My imagination always gets the best of me. Sometimes I love it, and sometimes it just gets me in trouble. I get so easily engrossed watching movies, but more so when I read books or watch super awesome television series. There were times I’ve called off work to read a book from cover to cover and be in a trance for days because I felt like I was a part of the story.
So recently, I indulged my imagination and watched all Season 2 of the very popular AMC television series, ‘The Walking Dead‘. It took an entire week to watch the 13 episodes just to find out that Season 4 was starting that weekend…so what’s a girl to do??? I proudly watch 16 episodes of Season 3….pretty much non-stop. It was an entire week of zombies and crazy thinking of my own survival and ‘what-if’ questions.
I think my boyfriend was annoyed with me. One night he forgot and left the garage open all night. And we’re in such a safe neighborhood it doesn’t even matter…but I’m like in zombie survival mode here. The next morning I woke up super mad at his serious lack of responsibility to keep us safe. I drove to work angry and upset, seriously thinking if I can love and live with a man whom I cannot trust with my life because zombies can easily walk into the garage and eat us in our sleep. So I did not kiss him good-bye, or wish him a good day, and I didn’t say ‘I Love You’ because I could have died from a potential zombie break in. My very life could have ended! In fact my exact words were ‘I don’t love you.” It was such an amateur mistake for zombie survival. (I was also so mad that I hoped that thieves would come and steal his kayak and tools that were in the garage.) [(I don’t actually mean that)] [[I was just upset…]]

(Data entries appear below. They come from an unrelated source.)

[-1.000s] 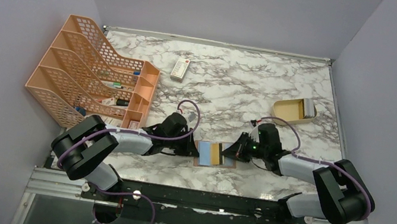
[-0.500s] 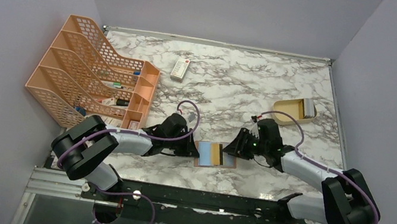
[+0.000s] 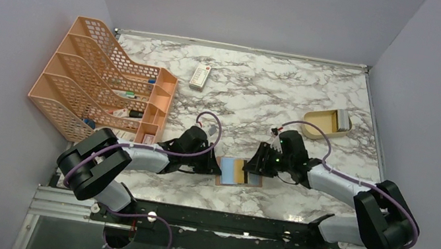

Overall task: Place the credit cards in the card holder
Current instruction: Insert the credit card into the card holder.

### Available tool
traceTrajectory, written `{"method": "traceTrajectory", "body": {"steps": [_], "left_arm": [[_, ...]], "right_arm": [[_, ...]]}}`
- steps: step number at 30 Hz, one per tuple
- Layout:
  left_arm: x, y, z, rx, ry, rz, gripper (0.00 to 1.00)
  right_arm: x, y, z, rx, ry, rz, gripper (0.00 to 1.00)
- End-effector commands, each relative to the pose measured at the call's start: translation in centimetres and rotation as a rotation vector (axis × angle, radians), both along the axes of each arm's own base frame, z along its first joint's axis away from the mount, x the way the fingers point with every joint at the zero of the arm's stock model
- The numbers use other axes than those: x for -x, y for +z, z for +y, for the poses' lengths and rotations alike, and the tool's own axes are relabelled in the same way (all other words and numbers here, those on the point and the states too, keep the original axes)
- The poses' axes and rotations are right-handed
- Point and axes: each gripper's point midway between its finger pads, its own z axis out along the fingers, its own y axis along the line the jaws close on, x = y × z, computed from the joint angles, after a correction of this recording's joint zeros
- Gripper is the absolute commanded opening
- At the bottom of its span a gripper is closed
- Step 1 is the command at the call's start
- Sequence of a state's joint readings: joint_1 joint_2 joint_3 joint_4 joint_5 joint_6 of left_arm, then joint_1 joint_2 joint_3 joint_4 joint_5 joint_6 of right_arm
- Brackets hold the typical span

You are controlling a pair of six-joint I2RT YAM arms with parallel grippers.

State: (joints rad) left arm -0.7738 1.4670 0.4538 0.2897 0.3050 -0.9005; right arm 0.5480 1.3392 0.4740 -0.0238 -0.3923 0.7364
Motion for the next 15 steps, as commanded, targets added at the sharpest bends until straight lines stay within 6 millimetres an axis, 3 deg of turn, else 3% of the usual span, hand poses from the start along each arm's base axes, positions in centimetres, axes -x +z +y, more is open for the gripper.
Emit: {"method": "traceTrajectory", "body": {"steps": [1,6,15], "left_arm": [[0.9,-0.7,0.6,-0.022,-0.004,0.020,0.00],[0.9,-0.7,0.5,-0.023,-0.004,0.020,0.00],[0.9,-0.9,0.5,-0.025,-0.006,0.026,0.00]], "right_arm": [[0.4,-0.6,0.5,0.015,0.025,0.014,0.41],[0.4,0.3,1.6,-0.038,0.053,-0.009,0.41],[0.7,0.3,2.8,-0.086,0.081,-0.003,0.42]]}}
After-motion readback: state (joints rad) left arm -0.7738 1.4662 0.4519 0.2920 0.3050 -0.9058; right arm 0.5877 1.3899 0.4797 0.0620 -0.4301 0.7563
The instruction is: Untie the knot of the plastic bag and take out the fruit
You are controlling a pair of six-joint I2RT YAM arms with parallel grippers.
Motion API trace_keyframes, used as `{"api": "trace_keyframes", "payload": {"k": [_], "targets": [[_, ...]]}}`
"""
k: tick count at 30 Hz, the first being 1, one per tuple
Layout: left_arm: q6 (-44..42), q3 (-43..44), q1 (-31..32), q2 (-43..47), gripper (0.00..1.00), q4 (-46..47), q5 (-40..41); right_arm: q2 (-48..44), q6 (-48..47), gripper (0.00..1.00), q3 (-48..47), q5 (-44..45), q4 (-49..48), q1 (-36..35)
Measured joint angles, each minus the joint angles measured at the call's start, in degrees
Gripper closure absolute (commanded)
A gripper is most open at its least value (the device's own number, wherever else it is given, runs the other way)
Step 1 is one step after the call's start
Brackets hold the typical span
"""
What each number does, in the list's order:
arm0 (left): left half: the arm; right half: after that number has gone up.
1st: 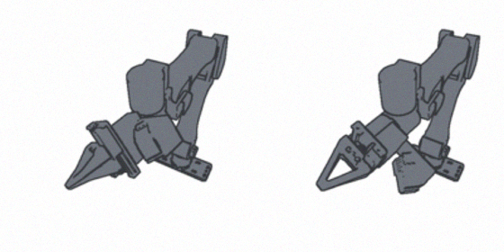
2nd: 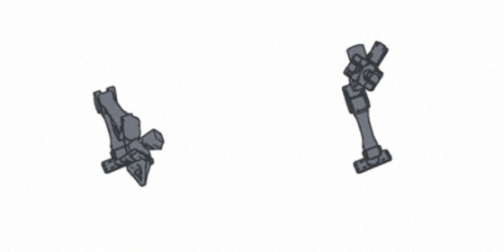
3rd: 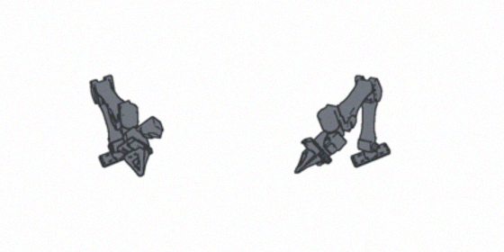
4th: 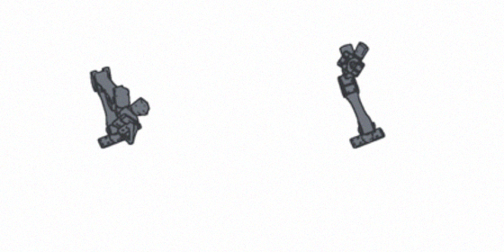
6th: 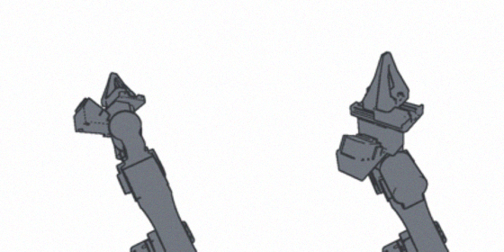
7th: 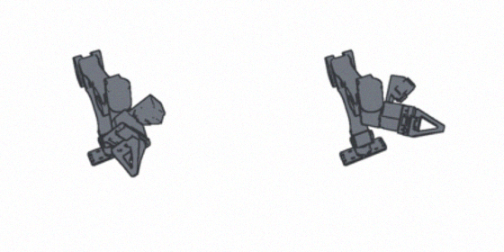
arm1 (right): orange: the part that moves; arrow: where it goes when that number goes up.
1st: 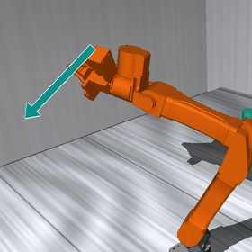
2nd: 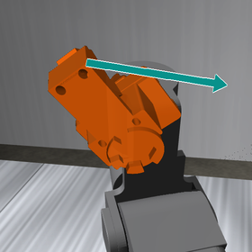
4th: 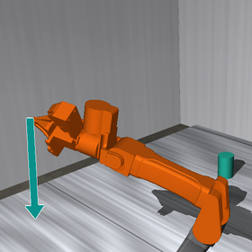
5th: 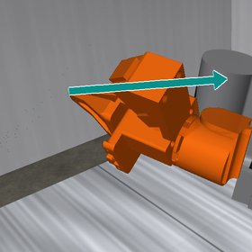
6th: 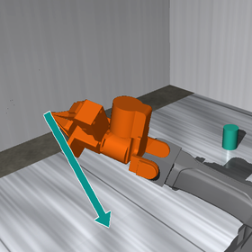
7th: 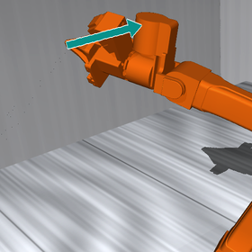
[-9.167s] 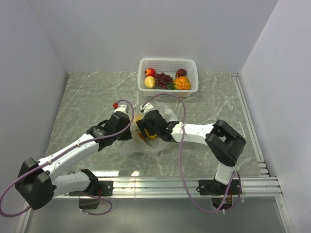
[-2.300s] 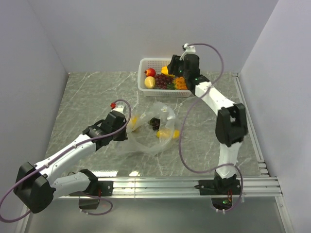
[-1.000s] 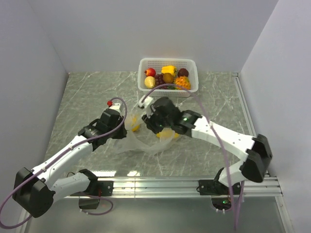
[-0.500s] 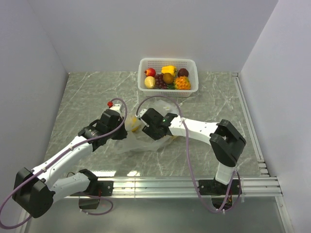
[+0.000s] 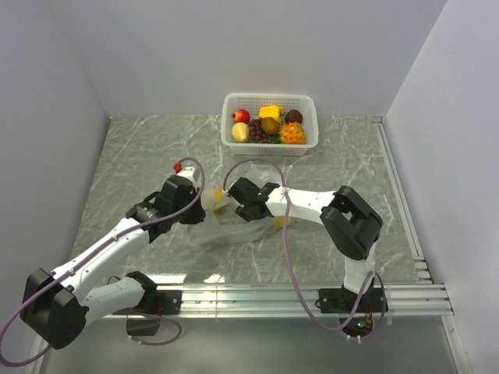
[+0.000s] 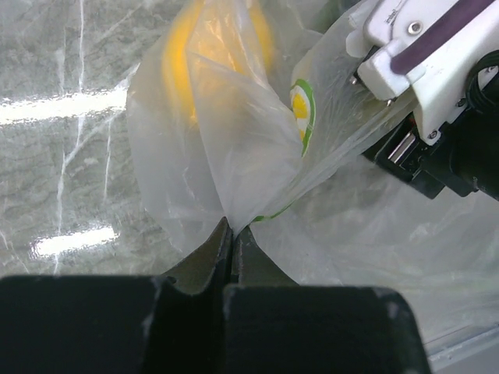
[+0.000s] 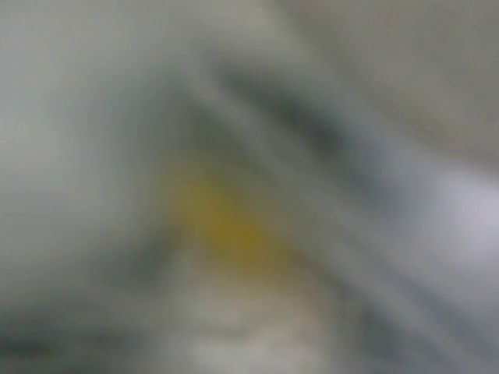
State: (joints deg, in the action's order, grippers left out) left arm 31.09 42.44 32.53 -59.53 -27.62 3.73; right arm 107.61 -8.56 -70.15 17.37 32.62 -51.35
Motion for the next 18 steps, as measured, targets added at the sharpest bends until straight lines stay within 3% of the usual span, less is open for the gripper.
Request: {"api": "trace_keyframes", "payload": {"k": [1, 2, 5, 9, 13, 18], "targets": [[0.0, 0.0, 0.0, -0.09, 0.99, 0.0, -0.04, 0.13, -0.15, 0.64, 0.0, 0.0, -0.09, 0.0], [0.0, 0.0, 0.0, -0.22, 0.99, 0.02, -0.07, 0.2, -0.57, 0.75, 0.0, 0.11, -0.22, 0.0], [0.0, 0.0, 0.0, -0.48, 0.99, -0.02, -0.07, 0.09, -0.15, 0.92, 0.04, 0.0, -0.42, 0.09], [0.0, 0.0, 0.0, -0.59, 0.99, -0.02, -0.07, -2.38, 0.24, 0.99, 0.9, -4.17, -0.44, 0.13], [0.0, 0.0, 0.0, -0.85, 0.99, -0.02, -0.07, -10.69, 1.38, 1.0, 2.25, -12.96, -1.86, 0.13], [0.02, 0.0, 0.0, -1.09, 0.99, -0.04, -0.07, -24.46, 4.17, 1.0, 5.27, -25.03, -14.34, 0.13]]}}
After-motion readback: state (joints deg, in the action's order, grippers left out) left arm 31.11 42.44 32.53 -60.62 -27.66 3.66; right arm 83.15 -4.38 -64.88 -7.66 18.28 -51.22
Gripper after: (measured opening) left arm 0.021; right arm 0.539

And then while I shower, my thoughts are of laying concrete blocks and brickwork at all the window openings and doors so zombies can’t come into the house. But then my boyfriend says we need to be on the move…but what about all the dangers we’d encounter! And I get hungry a lot so I question his rationale and then comes the loaded questions…What if one of us becomes a zombie?…Do I let him stab me in the brain? And should I do the same if he turns? Or shall I keep him in my closet and chained…or just chop his head off so he can be with me forever. I don’t know. What if there is a zombie apocalypse like seriously forreal… Will I be a survivor or a walker…So intense! Then I start the comparison between Walking Dead zombies, World War Z zombies, I Am Legend zombies, etc…and the survival of those types…
My boyfriend congratulated me for being a loser after watching an entire season of The Walking Dead within 24 hours. I bet I’d out-survive him anyhow so whatever. Who’ll be the loser then?!
Thank god the man loves me. Rereading this post seriously makes me wonder why.
Totally scaring myself while taking these stupid zombie pictures of us.